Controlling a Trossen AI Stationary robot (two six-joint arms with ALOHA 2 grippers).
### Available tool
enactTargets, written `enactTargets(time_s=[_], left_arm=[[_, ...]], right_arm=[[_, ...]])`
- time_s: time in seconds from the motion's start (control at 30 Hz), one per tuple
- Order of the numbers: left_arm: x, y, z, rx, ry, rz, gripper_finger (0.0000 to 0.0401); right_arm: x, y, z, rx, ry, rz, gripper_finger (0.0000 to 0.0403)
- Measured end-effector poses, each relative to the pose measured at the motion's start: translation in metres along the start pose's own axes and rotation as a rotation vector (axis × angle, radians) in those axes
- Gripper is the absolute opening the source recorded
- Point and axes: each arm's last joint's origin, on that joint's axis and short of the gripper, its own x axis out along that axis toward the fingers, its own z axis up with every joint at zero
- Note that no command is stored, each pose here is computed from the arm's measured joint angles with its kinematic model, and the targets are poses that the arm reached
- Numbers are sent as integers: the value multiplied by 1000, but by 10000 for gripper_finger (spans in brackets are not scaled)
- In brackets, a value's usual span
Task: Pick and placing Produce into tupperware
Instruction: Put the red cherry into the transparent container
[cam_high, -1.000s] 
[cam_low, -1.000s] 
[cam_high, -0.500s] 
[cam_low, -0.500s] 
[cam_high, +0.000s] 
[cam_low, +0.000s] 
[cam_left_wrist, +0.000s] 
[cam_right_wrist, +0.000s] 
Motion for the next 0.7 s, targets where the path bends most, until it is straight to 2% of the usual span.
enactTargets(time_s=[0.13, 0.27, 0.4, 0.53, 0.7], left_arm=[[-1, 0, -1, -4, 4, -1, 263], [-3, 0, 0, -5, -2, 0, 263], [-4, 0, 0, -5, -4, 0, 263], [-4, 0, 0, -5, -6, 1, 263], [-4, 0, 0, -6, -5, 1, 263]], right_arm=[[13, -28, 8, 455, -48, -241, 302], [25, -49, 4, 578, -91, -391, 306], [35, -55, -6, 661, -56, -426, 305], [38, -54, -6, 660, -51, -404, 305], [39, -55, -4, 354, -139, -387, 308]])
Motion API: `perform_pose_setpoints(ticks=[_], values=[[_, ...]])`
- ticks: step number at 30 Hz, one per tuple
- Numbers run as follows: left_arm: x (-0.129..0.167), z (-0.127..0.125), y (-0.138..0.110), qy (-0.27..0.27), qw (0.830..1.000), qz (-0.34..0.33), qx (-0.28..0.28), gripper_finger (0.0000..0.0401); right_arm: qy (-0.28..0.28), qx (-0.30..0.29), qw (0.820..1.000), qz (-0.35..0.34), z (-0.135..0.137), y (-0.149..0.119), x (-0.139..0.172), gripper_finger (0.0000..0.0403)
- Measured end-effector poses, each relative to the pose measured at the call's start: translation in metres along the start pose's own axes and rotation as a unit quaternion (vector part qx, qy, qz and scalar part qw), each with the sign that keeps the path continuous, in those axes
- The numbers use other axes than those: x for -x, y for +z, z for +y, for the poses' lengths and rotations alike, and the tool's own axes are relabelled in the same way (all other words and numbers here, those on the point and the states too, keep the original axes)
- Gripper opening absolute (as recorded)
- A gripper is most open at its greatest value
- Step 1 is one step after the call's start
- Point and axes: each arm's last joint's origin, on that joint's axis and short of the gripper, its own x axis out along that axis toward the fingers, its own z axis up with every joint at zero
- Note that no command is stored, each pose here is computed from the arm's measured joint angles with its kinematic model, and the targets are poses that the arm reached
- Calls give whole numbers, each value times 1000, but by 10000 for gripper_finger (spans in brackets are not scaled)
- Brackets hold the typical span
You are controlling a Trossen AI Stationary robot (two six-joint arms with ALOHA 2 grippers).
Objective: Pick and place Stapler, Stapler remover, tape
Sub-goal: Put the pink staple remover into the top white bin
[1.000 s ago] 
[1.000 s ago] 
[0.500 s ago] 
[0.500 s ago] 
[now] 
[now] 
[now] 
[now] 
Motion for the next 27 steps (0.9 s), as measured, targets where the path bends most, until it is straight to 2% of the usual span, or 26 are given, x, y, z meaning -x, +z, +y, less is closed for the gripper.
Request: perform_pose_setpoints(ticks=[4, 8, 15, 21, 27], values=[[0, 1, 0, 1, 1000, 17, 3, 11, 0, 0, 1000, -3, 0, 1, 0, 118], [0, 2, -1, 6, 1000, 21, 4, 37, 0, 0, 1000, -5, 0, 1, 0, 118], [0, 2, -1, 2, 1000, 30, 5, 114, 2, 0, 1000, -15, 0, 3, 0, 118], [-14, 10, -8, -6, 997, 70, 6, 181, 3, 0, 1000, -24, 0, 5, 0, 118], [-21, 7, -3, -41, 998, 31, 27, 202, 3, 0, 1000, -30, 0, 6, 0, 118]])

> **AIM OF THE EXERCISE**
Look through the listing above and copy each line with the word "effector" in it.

> **YOUR SOLUTION**
- Measured end-effector poses, each relative to the pose measured at the motion's start: translation in metres along the start pose's own axes and rotation as a rotation vector (axis × angle, radians) in those axes
- Measured end-effector poses, each relative to the pose measured at the call's start: translation in metres along the start pose's own axes and rotation as a unit quaternion (vector part qx, qy, qz and scalar part qw), each with the sign that keeps the path continuous, in those axes

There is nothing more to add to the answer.